Brethren, see to it that no one makes a prey of you by philosophy and empty deceit, according to human tradition, according to the elemental spirits of the universe, and not according to Christ. For in Him the whole fullness of deity dwells bodily, and you have come to fullness of life in Him, who is the head of all rule and authority. In Him also you were circumcised with a circumcision made without hands, by putting off the body of flesh in the circumcision of Christ; and you were buried with Him in baptism, in which you were also raised with Him through faith in the working of God, Who raised Him from the dead.
Colossians 2: 8-12
(Epistle of January 1)
Many organizations and clubs ask members to go through an initiation process before they are admitted to a specific organization or club. There are at least two reasons for this—first, so prospective members know something about the organization they are joining, it’s history, expectations of members, etc. And second, having new members go through a process makes sure that they are invested in the group. It’s not just join and leave. It’s invest, then join and hopefully stay. I use this example because many of us have been initiated into various things and we understand what this means. 
Since many centuries before Christ, there was a necessary “initiation” for people to become one of God’s chosen people—also referred to as Jews, children of Israel, etc. And that was being circumcised. This ritual marked someone as one of God’s children. Every male would have his foreskin circumcised. Anyone who did not undergo this ritual was not Jewish. This ritual was done 8 days after birth, which is why it is commemorated on January 1, 8 days after the Nativity. Obviously an 8 day old child cannot be educated in the Law of the Lord, or even consent to this, just like an infant today is baptized with neither knowledge or consent. In allowing a child to be circumcised back then, or baptized now, the parent was committing their child to be a child of God and committing themselves to raising the child as such. 

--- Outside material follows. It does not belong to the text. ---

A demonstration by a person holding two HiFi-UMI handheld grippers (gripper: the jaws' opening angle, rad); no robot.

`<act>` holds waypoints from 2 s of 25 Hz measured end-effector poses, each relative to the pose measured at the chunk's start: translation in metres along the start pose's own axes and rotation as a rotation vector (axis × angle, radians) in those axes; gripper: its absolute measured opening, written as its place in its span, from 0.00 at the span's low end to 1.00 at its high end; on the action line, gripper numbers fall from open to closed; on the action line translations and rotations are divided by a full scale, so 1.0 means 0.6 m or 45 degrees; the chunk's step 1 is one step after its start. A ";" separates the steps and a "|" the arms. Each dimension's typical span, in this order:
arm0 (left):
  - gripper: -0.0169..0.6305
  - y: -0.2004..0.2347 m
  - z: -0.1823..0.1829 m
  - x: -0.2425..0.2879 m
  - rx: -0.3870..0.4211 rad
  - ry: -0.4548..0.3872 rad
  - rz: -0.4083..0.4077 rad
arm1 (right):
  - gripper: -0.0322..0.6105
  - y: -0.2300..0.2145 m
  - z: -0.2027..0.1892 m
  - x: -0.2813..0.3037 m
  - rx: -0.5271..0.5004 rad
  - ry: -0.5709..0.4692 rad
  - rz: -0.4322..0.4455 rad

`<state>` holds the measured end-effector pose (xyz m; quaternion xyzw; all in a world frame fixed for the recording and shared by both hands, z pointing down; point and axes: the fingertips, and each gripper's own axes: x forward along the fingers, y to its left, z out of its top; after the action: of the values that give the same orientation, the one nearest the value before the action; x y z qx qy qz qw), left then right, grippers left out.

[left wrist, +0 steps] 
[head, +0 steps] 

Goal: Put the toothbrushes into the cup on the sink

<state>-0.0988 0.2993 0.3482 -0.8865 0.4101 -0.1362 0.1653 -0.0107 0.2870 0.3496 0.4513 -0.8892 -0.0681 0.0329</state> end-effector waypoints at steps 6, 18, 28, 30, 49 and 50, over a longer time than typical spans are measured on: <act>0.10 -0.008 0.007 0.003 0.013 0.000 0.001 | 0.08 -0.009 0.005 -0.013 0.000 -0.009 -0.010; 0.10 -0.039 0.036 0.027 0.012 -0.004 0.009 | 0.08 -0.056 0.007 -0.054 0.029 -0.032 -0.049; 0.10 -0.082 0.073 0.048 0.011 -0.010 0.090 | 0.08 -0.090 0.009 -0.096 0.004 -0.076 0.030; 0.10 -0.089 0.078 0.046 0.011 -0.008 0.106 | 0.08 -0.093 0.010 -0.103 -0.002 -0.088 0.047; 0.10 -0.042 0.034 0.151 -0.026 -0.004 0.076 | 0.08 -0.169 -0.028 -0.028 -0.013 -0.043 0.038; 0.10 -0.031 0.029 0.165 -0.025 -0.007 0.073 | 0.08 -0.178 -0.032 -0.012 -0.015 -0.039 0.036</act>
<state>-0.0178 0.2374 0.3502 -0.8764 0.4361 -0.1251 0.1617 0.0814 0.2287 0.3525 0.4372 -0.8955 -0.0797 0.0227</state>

Circumcision involved the shedding of blood, as cutting any part of the body is going to result in bleeding. Christ underwent the ritual of circumcision because it was part of the Mosaic (law given to Moses, the Jewish Law, Torah—these names are all used interchangeably) Law. And Jesus was going to follow the Law. Baptism, at the time of Jesus, was used in the similar way that we use confession. A person would be “baptized” periodically for the forgiveness of their sins. So, Jesus was baptized also, which we will be commemorating in a few days.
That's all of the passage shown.